Goanna ate my homework: YEAR 2 - Science - Explain


Little J shares his bird feather collection with B-Boy. In school, Little J promises to find bush tucker to share with the class. The problem is that he doesn’t know how to find bush tucker. He enrols the help of Big Cuz and Nanna to teach him ‘proper way’ to identify and track animals. The group finds emu eggs but overnight a greedy goanna eats them. Nanna comes to the rescue by making spaghetti bolognaise for the class.

Explain - Collect data and information from observations and identify information and data from sources provided

Theme - FAUNA

In Little J & Big Cuz, Episode 5 ‘Goanna ate my homework’, Little J recognised that the greedy goanna had eaten his emu eggs. He hadn’t seen the goanna entering the shed and eating the eggs, but he found evidence through the tracks left by the animal.

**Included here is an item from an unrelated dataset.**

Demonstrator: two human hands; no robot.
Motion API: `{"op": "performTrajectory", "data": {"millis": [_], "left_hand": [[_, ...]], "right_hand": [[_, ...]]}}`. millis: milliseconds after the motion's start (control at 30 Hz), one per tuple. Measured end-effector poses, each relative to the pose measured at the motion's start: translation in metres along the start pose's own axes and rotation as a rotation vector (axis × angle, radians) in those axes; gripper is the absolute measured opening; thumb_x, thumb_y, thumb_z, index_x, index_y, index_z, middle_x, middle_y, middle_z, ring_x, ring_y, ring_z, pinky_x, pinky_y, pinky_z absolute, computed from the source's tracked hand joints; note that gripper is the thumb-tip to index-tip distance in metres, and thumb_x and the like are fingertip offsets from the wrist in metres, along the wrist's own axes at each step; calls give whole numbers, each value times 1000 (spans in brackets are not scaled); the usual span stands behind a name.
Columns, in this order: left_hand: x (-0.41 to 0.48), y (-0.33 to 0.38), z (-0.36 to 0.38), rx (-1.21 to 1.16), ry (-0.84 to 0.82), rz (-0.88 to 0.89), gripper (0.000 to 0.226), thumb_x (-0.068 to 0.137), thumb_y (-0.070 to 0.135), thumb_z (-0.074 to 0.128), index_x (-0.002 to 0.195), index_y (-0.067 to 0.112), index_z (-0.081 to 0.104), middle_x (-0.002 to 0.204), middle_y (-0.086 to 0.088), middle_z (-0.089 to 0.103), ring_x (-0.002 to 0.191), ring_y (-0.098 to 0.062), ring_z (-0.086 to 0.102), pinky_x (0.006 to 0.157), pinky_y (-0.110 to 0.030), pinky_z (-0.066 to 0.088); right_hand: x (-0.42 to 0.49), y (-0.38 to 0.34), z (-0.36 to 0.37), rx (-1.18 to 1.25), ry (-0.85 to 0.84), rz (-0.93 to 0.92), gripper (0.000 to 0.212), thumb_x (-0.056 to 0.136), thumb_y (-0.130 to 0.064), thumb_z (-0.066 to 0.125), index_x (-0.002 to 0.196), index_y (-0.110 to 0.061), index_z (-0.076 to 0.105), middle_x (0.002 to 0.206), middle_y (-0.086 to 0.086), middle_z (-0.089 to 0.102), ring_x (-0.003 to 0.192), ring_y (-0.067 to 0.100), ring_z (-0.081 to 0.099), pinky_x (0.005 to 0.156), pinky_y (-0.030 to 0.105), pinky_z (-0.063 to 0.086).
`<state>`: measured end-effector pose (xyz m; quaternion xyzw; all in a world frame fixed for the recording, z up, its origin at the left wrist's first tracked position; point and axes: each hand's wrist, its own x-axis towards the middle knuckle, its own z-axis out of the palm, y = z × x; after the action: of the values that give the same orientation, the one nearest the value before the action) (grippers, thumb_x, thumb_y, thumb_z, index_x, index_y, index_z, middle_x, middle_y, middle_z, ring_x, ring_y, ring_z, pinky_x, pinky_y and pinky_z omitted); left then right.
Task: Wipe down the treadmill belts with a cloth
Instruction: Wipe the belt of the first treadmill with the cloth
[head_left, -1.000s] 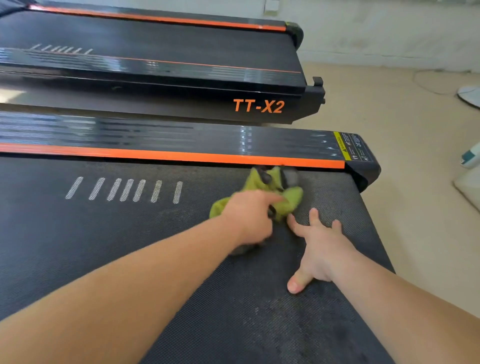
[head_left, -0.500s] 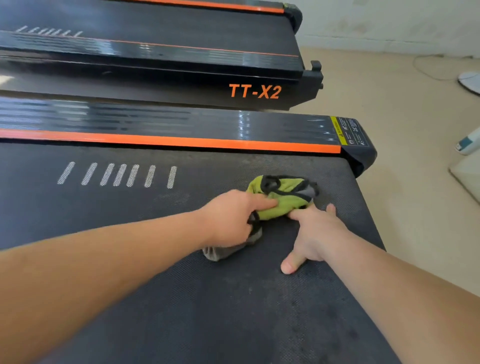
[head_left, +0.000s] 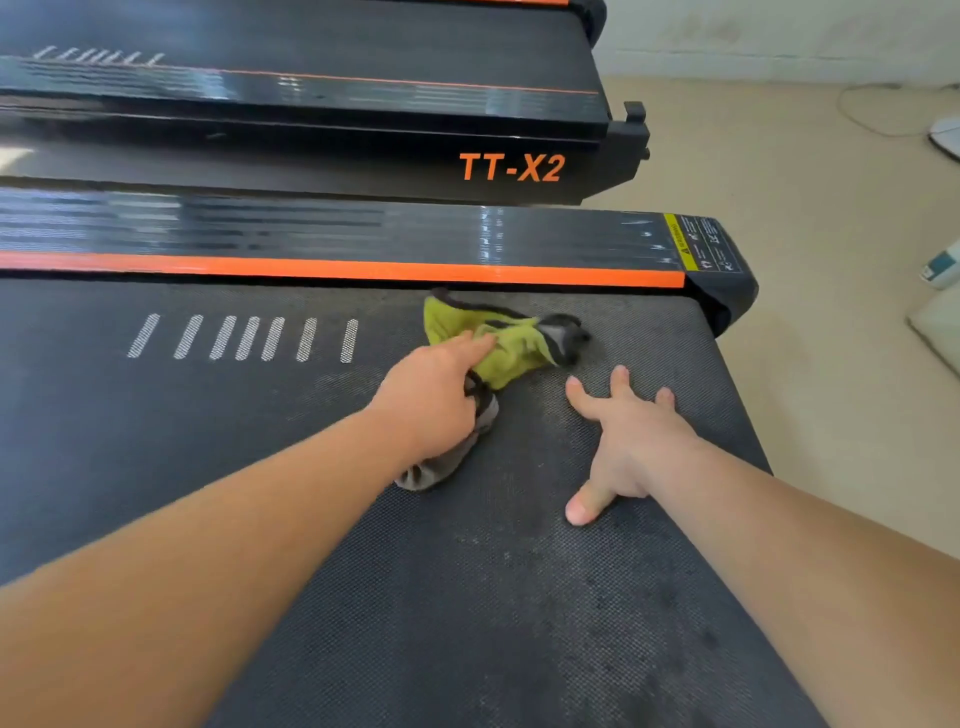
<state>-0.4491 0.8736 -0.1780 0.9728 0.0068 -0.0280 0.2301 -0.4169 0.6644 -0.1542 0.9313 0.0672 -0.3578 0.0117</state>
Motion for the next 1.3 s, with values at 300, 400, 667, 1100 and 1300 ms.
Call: {"op": "performTrajectory", "data": {"millis": [300,400,667,1100,1300], "left_hand": [[-43,8,17,-87,-199,345,79,78,13,54,153,37,44,153,15,50,139,-15,49,113,-32,43],[-26,14,15,-108,73,24,75,86,13,60,154,39,43,152,11,53,137,-19,50,109,-19,36],[-48,23,18,-124,-207,253,73,83,10,59,150,38,47,142,10,59,128,-20,57,105,-32,49],[-86,21,27,-124,-41,37,76,90,13,55,157,41,35,155,16,47,138,-20,49,108,-26,41],[-181,94,54,-255,-237,252,71,87,12,63,152,35,47,152,11,52,139,-16,49,113,-28,40]], "right_hand": [[6,1,3,36,-3,35,150,48,-53,100,164,-35,6,165,-12,-33,154,41,-22,115,75,22],[3,1,2,-3,-10,0,146,54,-54,98,158,-54,-4,165,-11,-33,153,45,-21,113,78,23],[5,4,3,0,11,-1,145,59,-51,97,162,-42,-5,167,-9,-27,153,45,-19,116,74,24],[-42,33,30,282,214,-219,137,62,-60,91,156,-58,-9,166,-21,-25,158,16,-13,122,64,22],[-116,89,78,195,97,-102,141,56,-61,91,156,-57,-8,165,-17,-29,157,27,-15,121,62,23]]}}
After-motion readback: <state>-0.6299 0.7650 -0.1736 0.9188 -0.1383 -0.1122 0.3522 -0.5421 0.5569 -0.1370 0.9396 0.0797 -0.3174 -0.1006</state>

Introduce students to the concept of science needs evidence to prove an assumption (hypothesis). As a class, ask students to guess what animals are present in their local environment, and which animals come out at night and roam around the school. Conduct a class experiment:

  1. Topic: Local animals that visit the school at night
  2. Inquiry question: Which animals live in the school environment?
  3. Observations: Have students hypothesise about what animals are present in the school through their observations. Animals may include birds, insects, domesticated animals, known Australian animals for the local area.
  4. Experiment:

Activity: Make an animal track plot

Refer to Make an animal track plot

  • Find an area of ground in the school yard, or in a local parkland, that is out of the way and won’t be stepped on during the day.
  • Clear an area of about one square metre of leaves and sticks, leaving only the dirt exposed.
  • Dig up the top layer of dirt, making sure to keep the area as level as possible, and keep the removed dirt in a bucket.
  • Place the dirt from the bucket through a sifter and spread the fine dirt particles out evenly over the surface of the patch of dirt, creating a nice layer of dust-like dirt on the top.
  • Leave the patch, untouched, overnight and return in the morning to record the footprints left by creatures during the night. You may find insect tracks or the tracks of mammals and birds. For added incentive for creatures, add a piece of apple in the centre of the patch.

Theorising on the facts, the evidence:

  • Theorise with the students what animal left each kind of track. Get them to practise their tracking skills!
  • Predictions can be made each night as to what creatures will leave their prints behind and, over time, a pattern of frequency may become obvious.
  • Photos can be taken each morning of the tracks and a photo display can be mounted in the classroom revealing the movements of night creatures in the area.
  • The students can add some rotting meat to a shallow hole in the centre of the patch to entice carnivores!


  • The class identifies the animals that passed over the patch of sand. Ask students whether this was enough evidence to make a conclusion that the animal or animals live in the area. Extend their thinking about the animals that didn’t walk in the sand pit, and how you collect evidence of their local habitat.
  • Have all class members write/present a short report on this experiment and make conclusions based on the facts.